EXERCISE INSTRUCTIONS:
Return the listing in full. Keep each line exactly as it is.
:::
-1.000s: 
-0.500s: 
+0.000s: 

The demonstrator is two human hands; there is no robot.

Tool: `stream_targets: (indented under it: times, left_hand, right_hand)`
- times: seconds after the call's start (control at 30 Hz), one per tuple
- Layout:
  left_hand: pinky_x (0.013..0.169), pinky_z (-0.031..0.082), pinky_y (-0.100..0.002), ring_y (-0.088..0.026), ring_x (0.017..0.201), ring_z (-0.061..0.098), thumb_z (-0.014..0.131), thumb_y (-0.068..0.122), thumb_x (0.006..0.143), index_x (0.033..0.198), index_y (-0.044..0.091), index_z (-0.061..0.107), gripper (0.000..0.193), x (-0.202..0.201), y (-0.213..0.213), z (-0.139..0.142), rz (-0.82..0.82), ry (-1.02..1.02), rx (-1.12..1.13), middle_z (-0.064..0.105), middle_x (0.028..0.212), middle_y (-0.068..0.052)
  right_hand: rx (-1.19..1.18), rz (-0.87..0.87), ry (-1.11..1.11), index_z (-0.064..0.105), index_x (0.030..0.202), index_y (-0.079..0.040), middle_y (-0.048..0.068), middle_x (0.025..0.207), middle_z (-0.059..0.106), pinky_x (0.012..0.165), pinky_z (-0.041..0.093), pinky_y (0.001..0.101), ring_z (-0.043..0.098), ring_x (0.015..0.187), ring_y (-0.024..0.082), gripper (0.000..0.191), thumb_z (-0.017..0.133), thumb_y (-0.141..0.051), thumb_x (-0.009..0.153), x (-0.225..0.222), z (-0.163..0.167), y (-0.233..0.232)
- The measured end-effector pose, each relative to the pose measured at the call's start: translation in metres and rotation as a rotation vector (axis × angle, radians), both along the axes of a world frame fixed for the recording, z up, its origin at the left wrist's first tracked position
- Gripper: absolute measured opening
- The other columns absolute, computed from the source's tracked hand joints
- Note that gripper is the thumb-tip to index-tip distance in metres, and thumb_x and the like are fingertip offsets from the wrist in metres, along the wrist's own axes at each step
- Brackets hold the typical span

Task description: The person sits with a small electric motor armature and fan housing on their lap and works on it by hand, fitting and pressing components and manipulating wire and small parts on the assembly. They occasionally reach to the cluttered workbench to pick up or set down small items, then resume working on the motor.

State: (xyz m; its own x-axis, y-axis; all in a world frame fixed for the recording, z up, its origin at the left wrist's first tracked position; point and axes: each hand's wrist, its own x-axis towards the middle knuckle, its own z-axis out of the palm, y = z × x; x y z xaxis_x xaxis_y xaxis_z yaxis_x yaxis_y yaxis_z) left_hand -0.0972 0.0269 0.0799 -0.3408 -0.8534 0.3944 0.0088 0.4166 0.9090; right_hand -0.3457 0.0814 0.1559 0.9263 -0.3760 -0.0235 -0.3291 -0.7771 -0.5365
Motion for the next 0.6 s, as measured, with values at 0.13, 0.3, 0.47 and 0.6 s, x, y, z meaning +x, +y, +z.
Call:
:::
FINISHED TASK:
-1.000s: 
-0.500s: 
+0.000s: 

The demonstrator is two human hands; there is no robot.

Tool: `stream_targets: (indented under it: times, left_hand, right_hand)`
- times: seconds after the call's start (control at 30 Hz), one per tuple
- Layout:
  left_hand: pinky_x (0.013..0.169), pinky_z (-0.031..0.082), pinky_y (-0.100..0.002), ring_y (-0.088..0.026), ring_x (0.017..0.201), ring_z (-0.061..0.098), thumb_z (-0.014..0.131), thumb_y (-0.068..0.122), thumb_x (0.006..0.143), index_x (0.033..0.198), index_y (-0.044..0.091), index_z (-0.061..0.107), gripper (0.000..0.193), x (-0.202..0.201), y (-0.213..0.213), z (-0.139..0.142), rz (-0.82..0.82), ry (-1.02..1.02), rx (-1.12..1.13), middle_z (-0.064..0.105), middle_x (0.028..0.212), middle_y (-0.068..0.052)
  right_hand: rx (-1.19..1.18), rz (-0.87..0.87), ry (-1.11..1.11), index_z (-0.064..0.105), index_x (0.030..0.202), index_y (-0.079..0.040), middle_y (-0.048..0.068), middle_x (0.025..0.207), middle_z (-0.059..0.106), pinky_x (0.012..0.165), pinky_z (-0.041..0.093), pinky_y (0.001..0.101), ring_z (-0.043..0.098), ring_x (0.015..0.187), ring_y (-0.024..0.082), gripper (0.000..0.191), thumb_z (-0.017..0.133), thumb_y (-0.141..0.051), thumb_x (-0.009..0.153), x (-0.225..0.222), z (-0.163..0.167), y (-0.233..0.232)
- The measured end-effector pose, each relative to the pose measured at the call's start: translation in metres and rotation as a rotation vector (axis × angle, radians), both along the axes of a world frame fixed for the recording, z up, its origin at the left wrist's first tracked position
- Gripper: absolute measured opening
- The other columns absolute, computed from the source's tracked hand joints
- Note that gripper is the thumb-tip to index-tip distance in metres, and thumb_x and the like are fingertip offsets from the wrist in metres, along the wrist's own axes at each step
- Brackets hold the typical span

Task description: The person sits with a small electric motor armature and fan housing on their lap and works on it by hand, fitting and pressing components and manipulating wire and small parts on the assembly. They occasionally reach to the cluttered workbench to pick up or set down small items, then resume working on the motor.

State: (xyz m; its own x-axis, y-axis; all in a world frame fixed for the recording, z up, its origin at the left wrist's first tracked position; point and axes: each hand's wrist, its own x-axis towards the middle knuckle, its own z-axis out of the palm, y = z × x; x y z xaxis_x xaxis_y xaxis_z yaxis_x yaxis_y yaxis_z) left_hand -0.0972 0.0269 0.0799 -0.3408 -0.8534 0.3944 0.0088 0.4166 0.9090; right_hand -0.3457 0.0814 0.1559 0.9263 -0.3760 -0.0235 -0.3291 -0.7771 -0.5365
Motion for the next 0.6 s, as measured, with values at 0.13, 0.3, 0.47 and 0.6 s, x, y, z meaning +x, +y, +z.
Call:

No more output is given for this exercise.